Work to complete. Bring together all lines from the listing below that contain the string "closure".

Data for this task.

==========

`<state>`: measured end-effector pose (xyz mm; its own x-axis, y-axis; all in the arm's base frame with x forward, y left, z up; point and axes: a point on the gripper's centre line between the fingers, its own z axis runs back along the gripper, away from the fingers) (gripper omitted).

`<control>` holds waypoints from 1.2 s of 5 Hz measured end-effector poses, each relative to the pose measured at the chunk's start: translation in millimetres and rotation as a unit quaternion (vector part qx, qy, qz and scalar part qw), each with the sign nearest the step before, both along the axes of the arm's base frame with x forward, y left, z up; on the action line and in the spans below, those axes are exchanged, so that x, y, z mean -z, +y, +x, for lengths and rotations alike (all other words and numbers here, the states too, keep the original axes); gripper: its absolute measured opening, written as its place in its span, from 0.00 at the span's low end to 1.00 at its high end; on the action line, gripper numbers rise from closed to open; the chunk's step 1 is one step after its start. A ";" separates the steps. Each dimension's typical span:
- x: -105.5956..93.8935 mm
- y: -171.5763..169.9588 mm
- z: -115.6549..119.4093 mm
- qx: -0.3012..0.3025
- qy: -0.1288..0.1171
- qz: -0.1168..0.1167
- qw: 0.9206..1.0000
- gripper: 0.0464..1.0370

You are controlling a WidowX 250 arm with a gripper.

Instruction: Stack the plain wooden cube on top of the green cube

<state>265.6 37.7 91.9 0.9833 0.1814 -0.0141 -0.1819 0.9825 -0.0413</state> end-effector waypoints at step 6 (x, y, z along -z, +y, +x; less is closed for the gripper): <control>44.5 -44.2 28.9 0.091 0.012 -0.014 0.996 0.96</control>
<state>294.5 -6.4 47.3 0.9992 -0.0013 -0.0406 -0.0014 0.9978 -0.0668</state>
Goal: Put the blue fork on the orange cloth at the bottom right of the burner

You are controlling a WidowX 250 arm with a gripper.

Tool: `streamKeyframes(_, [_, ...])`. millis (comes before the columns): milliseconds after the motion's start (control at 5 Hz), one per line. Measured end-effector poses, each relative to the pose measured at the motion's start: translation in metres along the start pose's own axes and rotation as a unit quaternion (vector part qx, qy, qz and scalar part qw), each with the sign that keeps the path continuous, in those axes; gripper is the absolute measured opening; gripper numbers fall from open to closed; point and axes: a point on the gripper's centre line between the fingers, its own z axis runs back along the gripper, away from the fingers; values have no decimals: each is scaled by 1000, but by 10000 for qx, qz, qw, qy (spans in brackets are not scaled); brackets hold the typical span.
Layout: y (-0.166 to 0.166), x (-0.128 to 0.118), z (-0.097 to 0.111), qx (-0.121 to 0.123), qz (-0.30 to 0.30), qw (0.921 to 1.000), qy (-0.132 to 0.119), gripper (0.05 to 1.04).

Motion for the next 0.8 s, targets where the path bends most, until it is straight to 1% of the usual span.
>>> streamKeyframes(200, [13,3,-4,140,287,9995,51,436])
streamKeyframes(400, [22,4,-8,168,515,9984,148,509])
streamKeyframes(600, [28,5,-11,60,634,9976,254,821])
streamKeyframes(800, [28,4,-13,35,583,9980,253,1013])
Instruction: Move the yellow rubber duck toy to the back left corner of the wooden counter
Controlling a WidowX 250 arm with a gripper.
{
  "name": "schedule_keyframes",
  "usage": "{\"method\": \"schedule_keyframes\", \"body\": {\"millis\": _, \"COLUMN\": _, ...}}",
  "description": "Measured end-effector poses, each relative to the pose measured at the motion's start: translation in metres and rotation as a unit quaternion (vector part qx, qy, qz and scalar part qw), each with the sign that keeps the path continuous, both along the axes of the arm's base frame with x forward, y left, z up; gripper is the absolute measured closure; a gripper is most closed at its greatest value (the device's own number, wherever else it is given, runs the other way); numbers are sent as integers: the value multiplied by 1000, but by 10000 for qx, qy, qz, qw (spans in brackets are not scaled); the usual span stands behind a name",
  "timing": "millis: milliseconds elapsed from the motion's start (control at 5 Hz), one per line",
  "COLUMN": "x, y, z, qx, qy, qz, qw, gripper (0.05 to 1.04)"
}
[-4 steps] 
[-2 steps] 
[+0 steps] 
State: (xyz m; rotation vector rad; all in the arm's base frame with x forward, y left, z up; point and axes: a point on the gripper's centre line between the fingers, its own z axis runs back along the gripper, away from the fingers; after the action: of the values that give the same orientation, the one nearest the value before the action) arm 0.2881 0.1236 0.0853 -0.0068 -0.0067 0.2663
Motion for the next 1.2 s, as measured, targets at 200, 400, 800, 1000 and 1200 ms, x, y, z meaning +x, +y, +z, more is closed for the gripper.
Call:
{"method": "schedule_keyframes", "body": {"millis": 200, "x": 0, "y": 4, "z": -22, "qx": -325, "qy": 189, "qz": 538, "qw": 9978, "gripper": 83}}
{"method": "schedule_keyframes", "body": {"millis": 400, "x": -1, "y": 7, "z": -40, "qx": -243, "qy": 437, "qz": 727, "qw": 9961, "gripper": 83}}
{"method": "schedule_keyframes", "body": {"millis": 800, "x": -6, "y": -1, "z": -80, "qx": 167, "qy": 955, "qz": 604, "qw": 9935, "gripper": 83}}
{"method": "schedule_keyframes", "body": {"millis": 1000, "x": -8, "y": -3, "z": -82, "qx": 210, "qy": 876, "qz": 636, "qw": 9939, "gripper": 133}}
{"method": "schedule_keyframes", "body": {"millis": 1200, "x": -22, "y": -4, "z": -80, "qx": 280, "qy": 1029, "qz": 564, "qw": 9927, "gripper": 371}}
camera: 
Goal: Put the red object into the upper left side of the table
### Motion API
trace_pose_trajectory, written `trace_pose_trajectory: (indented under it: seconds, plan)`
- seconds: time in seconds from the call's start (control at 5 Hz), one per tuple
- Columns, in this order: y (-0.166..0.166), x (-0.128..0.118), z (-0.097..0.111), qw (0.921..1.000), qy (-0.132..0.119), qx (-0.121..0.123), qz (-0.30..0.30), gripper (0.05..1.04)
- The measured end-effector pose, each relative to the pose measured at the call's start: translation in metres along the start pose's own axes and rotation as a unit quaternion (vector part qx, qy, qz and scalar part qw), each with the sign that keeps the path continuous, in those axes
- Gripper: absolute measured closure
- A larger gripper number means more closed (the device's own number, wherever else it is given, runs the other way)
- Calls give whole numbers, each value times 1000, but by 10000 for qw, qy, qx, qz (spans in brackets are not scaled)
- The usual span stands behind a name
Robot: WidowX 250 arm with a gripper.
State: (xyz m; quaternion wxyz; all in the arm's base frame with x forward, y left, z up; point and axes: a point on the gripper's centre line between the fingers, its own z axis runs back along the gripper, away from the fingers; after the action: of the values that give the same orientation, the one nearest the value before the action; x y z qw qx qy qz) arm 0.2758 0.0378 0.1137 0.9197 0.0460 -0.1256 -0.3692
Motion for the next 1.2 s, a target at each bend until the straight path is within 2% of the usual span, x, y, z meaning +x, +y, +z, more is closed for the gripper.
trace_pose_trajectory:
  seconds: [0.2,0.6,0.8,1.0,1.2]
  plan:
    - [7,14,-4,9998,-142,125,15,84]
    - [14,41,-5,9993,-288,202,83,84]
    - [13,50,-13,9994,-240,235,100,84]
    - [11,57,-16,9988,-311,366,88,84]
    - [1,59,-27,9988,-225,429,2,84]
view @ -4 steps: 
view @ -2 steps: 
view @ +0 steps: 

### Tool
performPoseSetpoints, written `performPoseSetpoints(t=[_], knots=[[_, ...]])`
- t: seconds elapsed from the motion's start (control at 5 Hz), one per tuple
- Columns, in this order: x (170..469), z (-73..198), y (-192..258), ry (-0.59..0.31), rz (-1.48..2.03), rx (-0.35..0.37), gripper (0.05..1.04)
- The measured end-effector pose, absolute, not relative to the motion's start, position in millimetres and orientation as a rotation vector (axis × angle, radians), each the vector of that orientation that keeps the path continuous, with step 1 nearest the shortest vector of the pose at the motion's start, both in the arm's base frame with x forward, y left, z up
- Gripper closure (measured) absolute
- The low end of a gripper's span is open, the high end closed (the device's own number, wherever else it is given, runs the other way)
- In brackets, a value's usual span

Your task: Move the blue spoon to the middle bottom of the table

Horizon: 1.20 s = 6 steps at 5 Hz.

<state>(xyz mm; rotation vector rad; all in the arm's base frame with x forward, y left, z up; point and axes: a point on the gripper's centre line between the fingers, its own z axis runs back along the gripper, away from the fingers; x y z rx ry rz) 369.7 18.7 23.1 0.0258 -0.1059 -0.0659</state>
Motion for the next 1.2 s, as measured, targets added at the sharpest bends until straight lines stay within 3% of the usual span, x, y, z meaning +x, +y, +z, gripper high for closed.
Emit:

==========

Solution.
  "description": "Measured end-effector poses, each relative to the pose measured at the motion's start: translation in metres and rotation as a unit quaternion (vector part qx, qy, qz and scalar part qw), each with the sign that keeps the path continuous, both along the axes of the arm's base frame with x forward, y left, z up; gripper is the absolute measured closure; a gripper is most closed at its greatest value (the device's own number, wherever else it is given, runs the other way); numbers are sent as integers: the value multiplied by 1000, but by 10000 for qx, qy, qz, qw (spans in brackets are not scaled); the usual span stands behind a name",
- Gripper: absolute measured closure
- Gripper closure (measured) absolute

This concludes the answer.